(Action item): Would you return, word for word, the lines of the data below from the line with "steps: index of" through the line with "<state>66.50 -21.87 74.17", and no others?

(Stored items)
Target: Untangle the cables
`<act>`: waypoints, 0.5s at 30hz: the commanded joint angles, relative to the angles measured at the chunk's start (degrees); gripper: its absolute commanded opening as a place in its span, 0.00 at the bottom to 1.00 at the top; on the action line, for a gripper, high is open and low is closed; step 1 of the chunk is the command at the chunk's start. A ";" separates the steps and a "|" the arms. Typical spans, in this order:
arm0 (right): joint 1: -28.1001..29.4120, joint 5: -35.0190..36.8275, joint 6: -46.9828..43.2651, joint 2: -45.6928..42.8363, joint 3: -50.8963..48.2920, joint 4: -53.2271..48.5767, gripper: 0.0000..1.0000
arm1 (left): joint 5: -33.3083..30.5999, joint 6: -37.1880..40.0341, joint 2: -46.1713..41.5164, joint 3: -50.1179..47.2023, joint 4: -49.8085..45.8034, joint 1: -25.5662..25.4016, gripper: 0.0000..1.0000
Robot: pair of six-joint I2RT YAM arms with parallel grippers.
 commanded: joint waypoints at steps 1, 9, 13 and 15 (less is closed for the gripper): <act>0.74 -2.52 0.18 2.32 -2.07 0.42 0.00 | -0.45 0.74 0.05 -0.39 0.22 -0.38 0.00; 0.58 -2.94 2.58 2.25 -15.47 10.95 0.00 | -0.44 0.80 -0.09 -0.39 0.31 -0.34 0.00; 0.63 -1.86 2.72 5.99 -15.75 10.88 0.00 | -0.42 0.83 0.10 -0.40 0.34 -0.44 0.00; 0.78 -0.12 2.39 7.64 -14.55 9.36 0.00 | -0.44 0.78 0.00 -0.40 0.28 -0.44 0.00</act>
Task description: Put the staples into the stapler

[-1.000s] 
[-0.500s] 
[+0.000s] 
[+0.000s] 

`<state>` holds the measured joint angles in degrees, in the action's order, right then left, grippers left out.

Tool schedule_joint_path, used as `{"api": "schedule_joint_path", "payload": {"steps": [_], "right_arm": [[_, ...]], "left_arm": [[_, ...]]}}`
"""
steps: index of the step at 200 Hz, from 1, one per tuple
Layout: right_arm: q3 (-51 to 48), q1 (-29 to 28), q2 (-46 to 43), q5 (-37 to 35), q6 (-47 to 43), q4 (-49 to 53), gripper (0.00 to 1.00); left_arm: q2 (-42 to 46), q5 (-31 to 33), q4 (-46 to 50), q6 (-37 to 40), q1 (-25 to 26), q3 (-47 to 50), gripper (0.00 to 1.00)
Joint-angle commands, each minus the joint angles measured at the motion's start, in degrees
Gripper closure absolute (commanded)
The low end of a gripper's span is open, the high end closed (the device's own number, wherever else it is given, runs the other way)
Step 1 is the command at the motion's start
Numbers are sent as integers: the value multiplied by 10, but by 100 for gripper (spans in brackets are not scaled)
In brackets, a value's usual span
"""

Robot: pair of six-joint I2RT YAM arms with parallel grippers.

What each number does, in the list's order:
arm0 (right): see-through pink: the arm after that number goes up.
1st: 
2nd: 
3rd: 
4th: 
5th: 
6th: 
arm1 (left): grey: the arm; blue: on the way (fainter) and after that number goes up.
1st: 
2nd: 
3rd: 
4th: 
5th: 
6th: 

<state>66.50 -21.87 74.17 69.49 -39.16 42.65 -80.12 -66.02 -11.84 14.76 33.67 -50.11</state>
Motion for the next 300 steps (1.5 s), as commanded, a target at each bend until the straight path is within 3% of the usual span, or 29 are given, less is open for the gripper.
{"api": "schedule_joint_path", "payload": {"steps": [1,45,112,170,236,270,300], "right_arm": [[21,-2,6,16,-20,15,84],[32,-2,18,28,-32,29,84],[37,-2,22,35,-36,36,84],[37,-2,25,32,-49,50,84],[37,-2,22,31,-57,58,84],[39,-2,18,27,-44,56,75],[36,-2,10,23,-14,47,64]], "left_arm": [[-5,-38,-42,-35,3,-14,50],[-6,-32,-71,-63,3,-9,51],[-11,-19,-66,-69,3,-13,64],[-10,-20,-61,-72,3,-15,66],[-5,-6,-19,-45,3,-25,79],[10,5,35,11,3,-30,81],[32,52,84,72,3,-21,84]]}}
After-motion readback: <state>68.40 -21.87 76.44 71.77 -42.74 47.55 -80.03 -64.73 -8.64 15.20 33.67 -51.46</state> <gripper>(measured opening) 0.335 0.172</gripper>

(Answer to the exercise):
steps: index of the step at 200 Hz, from 1, one per tuple
Layout: right_arm: q3 (-51 to 48), q1 (-29 to 28), q2 (-46 to 43), q5 (-37 to 35), q6 (-47 to 43), q4 (-49 to 53), gripper (0.00 to 1.00); left_arm: q2 (-42 to 46), q5 (-31 to 33), q4 (-46 to 50), q6 (-37 to 40), q1 (-25 to 26), q3 (-47 to 50), gripper (0.00 to 1.00)
Joint-angle commands, each minus the joint angles measured at the motion's start, in degrees
Gripper closure absolute (commanded)
The low end of a gripper's span is open, the high end closed (the device's own number, wherever else it is given, runs the other way)
Step 1 is the command at the motion's start
Numbers are sent as integers: the value multiplied by 10, but by 100 for gripper (spans in brackets are not scaled)
In brackets, a value's usual span
"""

Robot: pair of six-joint I2RT YAM arms with parallel grippers.

What each number does, in the list's order:
arm0 (right): see-through pink: the arm after that number goes up.
1st: 
2nd: 
3rd: 
4th: 
5th: 
6th: 
arm1 (left): grey: the arm; blue: on the way (fainter) and after that number goes up.
1st: 
2nd: 
3rd: 
4th: 
5th: 
6th: 

<state>66.50 -21.87 74.17 69.49 -39.16 42.65 -80.12 -66.02 -11.84 14.76 33.67 -50.11</state>

The output has been given in full.